Web and Social Networks

Research activities:

Recommender systems (e.g., Amazon, LinkedIn, ...) and reputation systems (e.g., Tripadvisor, Booking.com, ...) have the purpose of providing advices for decision making in e-commerce and online service environments. They are similar in the sense that both collect data of members in a community in order to provide advice to those members. However, there are also fundamental differences. The purpose of recommender systems is mainly to generate suggestions about resources that a user a priori is not aware of but is possibly interest in.

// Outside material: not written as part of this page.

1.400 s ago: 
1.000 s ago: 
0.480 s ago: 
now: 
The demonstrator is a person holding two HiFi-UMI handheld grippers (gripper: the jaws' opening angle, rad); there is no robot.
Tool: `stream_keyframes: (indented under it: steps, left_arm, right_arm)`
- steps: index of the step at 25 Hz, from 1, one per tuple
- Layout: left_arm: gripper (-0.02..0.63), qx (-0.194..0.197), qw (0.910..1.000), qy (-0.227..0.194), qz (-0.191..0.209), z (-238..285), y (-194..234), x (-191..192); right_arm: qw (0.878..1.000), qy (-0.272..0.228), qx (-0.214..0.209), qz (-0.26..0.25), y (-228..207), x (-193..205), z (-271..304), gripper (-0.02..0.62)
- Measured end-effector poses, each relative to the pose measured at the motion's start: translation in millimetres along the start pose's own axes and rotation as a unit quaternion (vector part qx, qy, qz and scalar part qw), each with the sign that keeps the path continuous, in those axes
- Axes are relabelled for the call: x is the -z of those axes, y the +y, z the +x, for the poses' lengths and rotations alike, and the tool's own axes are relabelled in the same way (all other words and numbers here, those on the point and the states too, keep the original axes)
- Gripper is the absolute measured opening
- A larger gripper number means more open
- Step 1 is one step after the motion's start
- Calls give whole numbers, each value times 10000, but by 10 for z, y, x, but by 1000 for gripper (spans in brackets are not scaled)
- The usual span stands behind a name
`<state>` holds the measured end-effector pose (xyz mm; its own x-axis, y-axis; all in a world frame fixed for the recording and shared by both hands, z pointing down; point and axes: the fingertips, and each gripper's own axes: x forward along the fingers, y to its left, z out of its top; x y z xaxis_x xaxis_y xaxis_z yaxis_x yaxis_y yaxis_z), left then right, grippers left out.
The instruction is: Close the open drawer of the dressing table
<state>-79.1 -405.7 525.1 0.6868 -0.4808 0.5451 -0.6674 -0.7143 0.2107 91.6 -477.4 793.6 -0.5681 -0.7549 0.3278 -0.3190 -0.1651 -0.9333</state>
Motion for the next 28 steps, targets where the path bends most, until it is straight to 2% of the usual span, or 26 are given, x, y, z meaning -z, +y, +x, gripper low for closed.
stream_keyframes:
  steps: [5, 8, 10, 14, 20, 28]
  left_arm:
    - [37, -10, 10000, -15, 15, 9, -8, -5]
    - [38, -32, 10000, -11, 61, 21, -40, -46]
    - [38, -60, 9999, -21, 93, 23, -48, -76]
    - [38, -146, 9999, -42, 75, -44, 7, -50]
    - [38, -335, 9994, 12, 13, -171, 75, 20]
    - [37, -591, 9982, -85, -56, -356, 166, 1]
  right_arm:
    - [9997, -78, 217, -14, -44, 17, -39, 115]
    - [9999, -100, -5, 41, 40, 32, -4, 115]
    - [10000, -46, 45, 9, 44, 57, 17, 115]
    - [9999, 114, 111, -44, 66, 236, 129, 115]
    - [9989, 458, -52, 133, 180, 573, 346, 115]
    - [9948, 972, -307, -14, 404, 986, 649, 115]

The main purpose of reputation systems is to provide advice about the quality of resources that the user is already interested in.

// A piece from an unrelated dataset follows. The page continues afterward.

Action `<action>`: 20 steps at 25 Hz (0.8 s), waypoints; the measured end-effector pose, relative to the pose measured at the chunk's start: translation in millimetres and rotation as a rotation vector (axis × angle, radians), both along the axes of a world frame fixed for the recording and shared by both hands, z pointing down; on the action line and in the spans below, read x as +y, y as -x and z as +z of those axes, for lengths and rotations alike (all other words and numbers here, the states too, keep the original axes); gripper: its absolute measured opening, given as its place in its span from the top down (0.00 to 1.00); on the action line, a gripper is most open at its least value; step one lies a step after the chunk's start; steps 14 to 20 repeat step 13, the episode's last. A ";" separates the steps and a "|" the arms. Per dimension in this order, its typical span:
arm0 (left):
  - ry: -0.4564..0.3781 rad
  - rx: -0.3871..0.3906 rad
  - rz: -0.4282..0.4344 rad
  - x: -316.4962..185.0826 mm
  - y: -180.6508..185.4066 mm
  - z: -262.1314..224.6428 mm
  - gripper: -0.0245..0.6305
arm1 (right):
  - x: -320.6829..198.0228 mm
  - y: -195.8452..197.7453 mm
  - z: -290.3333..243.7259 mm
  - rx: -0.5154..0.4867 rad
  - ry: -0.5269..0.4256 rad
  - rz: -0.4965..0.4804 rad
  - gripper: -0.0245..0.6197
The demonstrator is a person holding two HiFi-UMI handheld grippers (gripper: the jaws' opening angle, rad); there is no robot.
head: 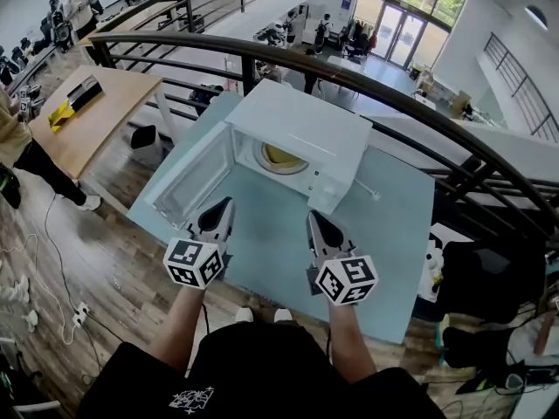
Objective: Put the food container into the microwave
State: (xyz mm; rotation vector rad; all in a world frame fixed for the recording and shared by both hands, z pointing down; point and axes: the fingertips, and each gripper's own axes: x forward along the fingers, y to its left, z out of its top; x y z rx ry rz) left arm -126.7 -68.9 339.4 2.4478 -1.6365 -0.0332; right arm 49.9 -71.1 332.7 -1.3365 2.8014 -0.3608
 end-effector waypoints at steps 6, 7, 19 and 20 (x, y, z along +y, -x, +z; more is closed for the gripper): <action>0.004 0.012 0.011 -1.6 8.0 0.8 0.95 | 1.4 8.1 -1.0 0.020 -0.004 0.013 0.95; 0.007 0.013 0.016 -1.7 8.9 1.9 0.95 | 1.9 9.3 -0.3 0.023 -0.002 0.015 0.95; 0.010 0.007 0.043 -5.3 6.3 5.6 0.95 | 0.7 9.1 1.1 0.027 0.000 0.030 0.95; 0.010 0.007 0.043 -5.3 6.3 5.6 0.95 | 0.7 9.1 1.1 0.027 0.000 0.030 0.95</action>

The research in this area focuses on the following lines of research:

  • Study how to combine the results obtained from recommender systems and reputation systems in order to provide a better advice.
  • Design tag-based recommender systems that provide suggestions that are content-agnostic and that can be used to recommend mixed types of contents at the same time (for example, images, posts, and products). In such a way, the power of recommender systems can be exploited in very diverse contexts using a unique model with few adjustments.
  • Design models for group recommender systems by exploiting voting rules. Group recommender systems attempt to suggest a common set of items (e.g., music)  to a group for a social event (e.g., party), with the aim of maximizing the satisfaction of all members in the group on the suggested items.

Homepage: http://www.intelligentadvice.org/

People: Maria Silvia Pini (contact person)

The Internet has brought in the last two decades an explosion of online communities, in some cases spanning over a billion participants - communities that are qualitatively different from traditional ones both because of intrinsic properties and because of their massive scale. Their analysis, and the analysis of the analysis tools themselves, remains a fertile ground for research (and one with a lot of money in it!) at the crossroads of many disciplines.

  • Link analysis algorithms
  • Social dynamics in forums and other online communities
  • Small worlds and social network navigability
  • Reputation and recommendation systems
  • Financial networks

People: Enoch Peserico (contact person)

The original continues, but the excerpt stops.